On Colombia and Mexico, for the Millionth Time

Francis Fukuyama and Seth Colby have a piece at Foreign Policy looking at the so-called Medellín miracle. It is not a simplistic piece, which many in this genre are, and it does acknowledge the spikes in violence over the past couple of years, but it does seem to me to be conjuring a miracle where, if there ever was one, it has disappeared. (Plus, it has a number of facts wrong.) Take the various comments on violence in the city:
In 1991, the city had an astronomical 381 homicides per 100,000 residents (by contrast, the murder rate in Ciudad Juárez, the bloody epicenter of Mexico's drug war, was only half that last year). But today Medellín has, incredibly, become as safe as Washington.

[Break]

The harder lesson here, however, is that there are no quick fixes in a drug war, and two steps forward are often followed by one step back. After bottoming out in 2007, Medellín's homicide rate has since doubled (though it is still one-fifth of what it was at the city's early-1990s nadir).
But by their accounting, that's a murder rate of roughly 80 per 100,000 people; that's really violent! (That's also not nearly as safe as Washington, which had a murder rate of just over 20 per 100,000 inhabitants in 2010. Not sure where that assertion came from.) I wonder if the mistake in this approach is assuming that the Medellín of the early 1990s was in some sense the natural state of the city, and anything better than that indicates some sort of success. If so, I disagree. Escobar's Medellín was an anomaly of violence. It may be better than that now, but we're talking about a city in which almost 3,000 people were killed in 2009 (good enough for a murder rate well above 100), which in 2010 was one of the three most violent cities in a particularly violent country. The city is certainly worth examining and there are surely some lessons to be gleaned, but the "miracle" label is plainly ill-fitting.

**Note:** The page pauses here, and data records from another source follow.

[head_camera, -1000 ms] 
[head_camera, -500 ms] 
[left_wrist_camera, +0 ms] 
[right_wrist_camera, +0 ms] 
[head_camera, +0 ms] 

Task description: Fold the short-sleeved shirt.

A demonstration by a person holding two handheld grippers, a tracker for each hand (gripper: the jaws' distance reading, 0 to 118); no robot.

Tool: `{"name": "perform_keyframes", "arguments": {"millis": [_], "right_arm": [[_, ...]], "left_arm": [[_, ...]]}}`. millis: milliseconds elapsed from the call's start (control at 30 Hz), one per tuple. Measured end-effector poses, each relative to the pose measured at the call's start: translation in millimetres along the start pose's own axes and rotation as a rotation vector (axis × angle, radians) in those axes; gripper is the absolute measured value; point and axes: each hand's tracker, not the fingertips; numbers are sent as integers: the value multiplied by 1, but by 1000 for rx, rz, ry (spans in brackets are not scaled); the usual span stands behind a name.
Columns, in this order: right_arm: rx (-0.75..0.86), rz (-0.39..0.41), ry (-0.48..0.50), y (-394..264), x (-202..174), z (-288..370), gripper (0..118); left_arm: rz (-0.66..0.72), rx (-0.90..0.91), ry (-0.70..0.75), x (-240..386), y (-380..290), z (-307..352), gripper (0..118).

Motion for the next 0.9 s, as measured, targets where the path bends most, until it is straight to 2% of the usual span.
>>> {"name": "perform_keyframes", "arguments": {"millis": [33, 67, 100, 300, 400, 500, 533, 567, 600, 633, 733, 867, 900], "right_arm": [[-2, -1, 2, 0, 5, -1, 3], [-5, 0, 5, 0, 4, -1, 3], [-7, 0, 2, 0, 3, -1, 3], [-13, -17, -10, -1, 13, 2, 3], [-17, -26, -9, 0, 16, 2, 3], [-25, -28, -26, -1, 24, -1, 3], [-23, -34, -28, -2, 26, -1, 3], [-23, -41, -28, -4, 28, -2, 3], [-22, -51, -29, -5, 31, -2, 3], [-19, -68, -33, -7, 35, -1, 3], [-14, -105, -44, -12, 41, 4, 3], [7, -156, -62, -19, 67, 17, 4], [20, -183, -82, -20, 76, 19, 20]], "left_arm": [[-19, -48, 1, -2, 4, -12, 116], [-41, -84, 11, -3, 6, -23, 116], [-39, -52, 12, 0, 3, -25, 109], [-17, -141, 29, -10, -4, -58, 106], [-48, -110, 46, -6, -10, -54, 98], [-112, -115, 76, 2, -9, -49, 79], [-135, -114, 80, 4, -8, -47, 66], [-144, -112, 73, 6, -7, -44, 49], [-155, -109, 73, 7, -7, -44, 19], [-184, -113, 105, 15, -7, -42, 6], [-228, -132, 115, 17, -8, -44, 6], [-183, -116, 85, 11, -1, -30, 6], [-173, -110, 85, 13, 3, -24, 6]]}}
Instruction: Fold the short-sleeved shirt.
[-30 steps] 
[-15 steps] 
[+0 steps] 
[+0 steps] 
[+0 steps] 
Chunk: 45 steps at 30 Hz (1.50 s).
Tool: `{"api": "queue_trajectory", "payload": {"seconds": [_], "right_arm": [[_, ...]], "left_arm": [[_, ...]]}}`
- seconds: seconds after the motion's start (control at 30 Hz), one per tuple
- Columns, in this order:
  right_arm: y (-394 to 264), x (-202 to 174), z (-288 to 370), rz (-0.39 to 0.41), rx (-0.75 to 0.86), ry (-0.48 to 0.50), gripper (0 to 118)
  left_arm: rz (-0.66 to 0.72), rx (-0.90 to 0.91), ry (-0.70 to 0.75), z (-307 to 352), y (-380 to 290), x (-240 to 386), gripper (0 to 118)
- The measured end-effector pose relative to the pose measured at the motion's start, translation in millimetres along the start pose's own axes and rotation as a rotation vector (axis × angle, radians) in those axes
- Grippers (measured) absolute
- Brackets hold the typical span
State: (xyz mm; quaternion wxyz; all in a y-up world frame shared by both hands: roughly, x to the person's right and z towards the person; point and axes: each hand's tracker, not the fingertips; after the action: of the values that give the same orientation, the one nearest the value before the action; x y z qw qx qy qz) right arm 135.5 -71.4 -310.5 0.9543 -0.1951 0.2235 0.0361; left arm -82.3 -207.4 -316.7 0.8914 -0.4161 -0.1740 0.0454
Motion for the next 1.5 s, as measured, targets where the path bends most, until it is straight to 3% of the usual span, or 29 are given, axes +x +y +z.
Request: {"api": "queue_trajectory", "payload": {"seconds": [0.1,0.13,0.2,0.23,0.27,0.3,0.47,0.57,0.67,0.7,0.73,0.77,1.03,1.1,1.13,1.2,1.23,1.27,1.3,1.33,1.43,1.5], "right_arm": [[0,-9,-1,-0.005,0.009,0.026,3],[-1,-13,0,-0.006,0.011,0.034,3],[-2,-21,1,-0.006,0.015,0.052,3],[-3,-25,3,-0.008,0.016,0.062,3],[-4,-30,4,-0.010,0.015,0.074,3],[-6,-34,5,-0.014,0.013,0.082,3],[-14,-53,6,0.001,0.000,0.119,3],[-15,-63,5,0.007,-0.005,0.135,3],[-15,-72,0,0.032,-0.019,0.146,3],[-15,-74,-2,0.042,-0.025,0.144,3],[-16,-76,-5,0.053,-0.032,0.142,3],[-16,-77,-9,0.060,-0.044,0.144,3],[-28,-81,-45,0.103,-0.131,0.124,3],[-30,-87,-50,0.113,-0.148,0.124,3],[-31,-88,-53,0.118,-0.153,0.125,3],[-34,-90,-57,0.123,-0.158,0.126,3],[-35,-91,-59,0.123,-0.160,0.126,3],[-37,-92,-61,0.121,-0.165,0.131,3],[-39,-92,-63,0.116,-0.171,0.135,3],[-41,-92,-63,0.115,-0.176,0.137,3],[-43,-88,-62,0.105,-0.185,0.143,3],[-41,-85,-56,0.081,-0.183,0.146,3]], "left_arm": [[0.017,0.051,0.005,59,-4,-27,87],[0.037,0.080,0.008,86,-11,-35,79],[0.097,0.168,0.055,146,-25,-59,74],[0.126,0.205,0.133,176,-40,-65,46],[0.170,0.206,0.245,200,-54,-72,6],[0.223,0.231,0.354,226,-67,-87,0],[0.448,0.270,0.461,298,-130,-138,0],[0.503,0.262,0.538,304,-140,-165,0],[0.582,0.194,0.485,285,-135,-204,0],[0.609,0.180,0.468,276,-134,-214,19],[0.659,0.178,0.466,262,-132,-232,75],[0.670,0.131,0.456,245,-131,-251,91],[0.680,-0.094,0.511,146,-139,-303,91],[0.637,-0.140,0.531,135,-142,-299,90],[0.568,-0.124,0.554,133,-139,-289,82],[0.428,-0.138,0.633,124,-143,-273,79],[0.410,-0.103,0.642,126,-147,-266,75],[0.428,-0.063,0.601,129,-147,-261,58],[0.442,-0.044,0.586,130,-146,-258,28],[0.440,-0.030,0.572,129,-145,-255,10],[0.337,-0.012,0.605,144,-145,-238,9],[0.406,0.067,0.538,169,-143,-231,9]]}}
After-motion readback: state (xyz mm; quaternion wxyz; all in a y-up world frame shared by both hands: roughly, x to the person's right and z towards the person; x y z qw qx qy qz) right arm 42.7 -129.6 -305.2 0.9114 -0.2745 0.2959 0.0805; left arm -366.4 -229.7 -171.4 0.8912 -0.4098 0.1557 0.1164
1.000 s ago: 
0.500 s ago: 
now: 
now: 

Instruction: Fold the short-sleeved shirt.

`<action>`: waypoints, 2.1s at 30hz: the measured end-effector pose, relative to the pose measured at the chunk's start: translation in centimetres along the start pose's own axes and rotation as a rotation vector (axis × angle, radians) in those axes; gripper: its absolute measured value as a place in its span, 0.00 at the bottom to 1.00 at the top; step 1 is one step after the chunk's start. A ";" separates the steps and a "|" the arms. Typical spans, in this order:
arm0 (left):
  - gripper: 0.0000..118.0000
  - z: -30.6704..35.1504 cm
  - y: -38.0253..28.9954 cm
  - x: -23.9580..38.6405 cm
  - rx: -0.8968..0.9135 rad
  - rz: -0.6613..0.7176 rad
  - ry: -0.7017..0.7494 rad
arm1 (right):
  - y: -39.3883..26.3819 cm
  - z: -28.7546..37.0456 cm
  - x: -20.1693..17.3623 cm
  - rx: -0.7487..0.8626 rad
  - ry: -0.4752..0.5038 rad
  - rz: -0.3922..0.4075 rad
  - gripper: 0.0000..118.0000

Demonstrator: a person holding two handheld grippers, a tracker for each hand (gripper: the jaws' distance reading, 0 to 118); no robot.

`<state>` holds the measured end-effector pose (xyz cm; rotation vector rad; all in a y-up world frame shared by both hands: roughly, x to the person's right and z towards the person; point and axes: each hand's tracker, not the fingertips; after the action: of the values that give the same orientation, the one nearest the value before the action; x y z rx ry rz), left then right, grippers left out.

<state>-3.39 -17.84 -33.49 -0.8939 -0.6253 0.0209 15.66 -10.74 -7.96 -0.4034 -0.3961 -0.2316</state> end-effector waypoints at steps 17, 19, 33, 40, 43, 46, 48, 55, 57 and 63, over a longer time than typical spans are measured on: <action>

As far as Mexico, a couple of points: First, Juárez had 3,951 murders in 2010, according to state authorities. It's hard to pin down an exact murder rate because it's hard to pin down an exact population, but with 1.3 million (a common, pre-violence-induced exodus figure), that would be roughly 300 per 100,000 residents, which is to say, well above the figure of 190 alluded to in the article.

Second, the prescriptions:
That said, there are useful lessons Mexico can draw from the Medellín miracle. Like Colombia in the 1990s, Mexico is vastly underpoliced and has a weak judiciary, problems that can be solved in time with sufficient resources and will. But Colombia's drug war shows that the battle will not be won by military force alone. The government needs to bolster its legitimacy by offering people alternatives to crime and violence, as well as a renewed commitment to public services -- something Medellín's metro, its starkly beautiful new buildings, and civilized public spaces now do.
As indicated above, Medellín's miracle really isn't one. Nuevo León, for instance, would have to get a lot more violent to follow Medellín's miraculous path. Furthermore, Mexico is not, at least according to some sources, underpoliced; it's problem is competency of police forces, not the quantity of officers. I completely agree that Mexico needs a more effective judicial system and better police, but I don't see what special insight Colombia provides as a model in that regard. Every country could use a more effective judiciary and better police.